Description of the task ▸ Copy every line of the entries that includes the word "garment".

Dataset entries:
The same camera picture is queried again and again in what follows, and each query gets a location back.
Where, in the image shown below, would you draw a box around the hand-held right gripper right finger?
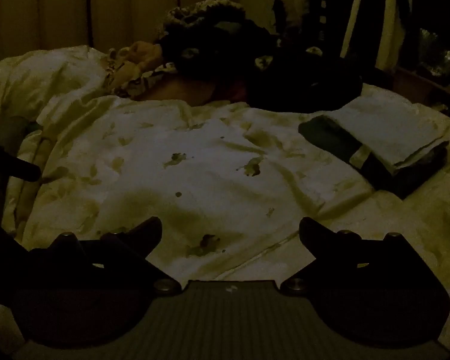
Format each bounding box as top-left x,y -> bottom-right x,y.
281,217 -> 443,294

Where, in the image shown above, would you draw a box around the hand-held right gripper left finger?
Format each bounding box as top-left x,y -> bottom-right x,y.
30,217 -> 181,294

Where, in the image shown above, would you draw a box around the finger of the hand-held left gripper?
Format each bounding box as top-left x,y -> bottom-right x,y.
0,131 -> 42,182

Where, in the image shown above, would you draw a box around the white floral cloth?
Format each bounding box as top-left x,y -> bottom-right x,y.
15,95 -> 376,282

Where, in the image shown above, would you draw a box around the dark garment with stripe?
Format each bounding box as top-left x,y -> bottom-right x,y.
298,116 -> 449,200

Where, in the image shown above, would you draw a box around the white garment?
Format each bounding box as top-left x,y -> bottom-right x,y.
335,92 -> 450,177

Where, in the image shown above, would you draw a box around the pile of dark clothes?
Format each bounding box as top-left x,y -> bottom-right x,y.
154,19 -> 364,113

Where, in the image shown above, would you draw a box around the hanging clothes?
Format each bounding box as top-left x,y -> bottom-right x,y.
274,0 -> 413,70

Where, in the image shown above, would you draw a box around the white bed blanket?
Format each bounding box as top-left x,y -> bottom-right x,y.
0,45 -> 450,353

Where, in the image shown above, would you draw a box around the patterned cloth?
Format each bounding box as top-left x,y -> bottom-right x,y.
105,41 -> 181,100

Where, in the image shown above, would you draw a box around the beige padded headboard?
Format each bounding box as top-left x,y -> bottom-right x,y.
0,0 -> 248,61

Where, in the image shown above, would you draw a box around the dark bedside furniture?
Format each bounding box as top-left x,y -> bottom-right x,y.
394,0 -> 450,113

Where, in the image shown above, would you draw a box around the frilly knitted cloth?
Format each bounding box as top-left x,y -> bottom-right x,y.
165,1 -> 248,32

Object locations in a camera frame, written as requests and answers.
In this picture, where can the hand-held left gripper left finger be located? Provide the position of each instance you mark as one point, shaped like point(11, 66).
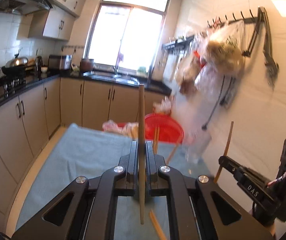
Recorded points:
point(134, 160)

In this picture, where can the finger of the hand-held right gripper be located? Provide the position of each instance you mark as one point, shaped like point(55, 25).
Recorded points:
point(229, 165)

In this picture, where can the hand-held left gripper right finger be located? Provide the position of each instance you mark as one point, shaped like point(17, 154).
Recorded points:
point(149, 162)

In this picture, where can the wooden chopstick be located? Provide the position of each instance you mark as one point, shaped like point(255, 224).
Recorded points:
point(229, 140)
point(157, 140)
point(173, 152)
point(141, 110)
point(154, 141)

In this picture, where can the clear plastic pitcher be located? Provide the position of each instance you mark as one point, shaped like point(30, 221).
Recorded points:
point(198, 147)

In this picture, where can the red plastic basket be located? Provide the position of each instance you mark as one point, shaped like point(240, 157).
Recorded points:
point(165, 127)

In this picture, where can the plastic bag with buns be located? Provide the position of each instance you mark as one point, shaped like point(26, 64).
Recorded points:
point(113, 126)

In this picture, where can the blue-grey tablecloth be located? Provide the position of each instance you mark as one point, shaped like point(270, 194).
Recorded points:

Reply to the task ▸
Where, in the image shown above, would you draw a box around the dark garment with stripe?
Where, in the image shown above, would you draw a box around the white garment?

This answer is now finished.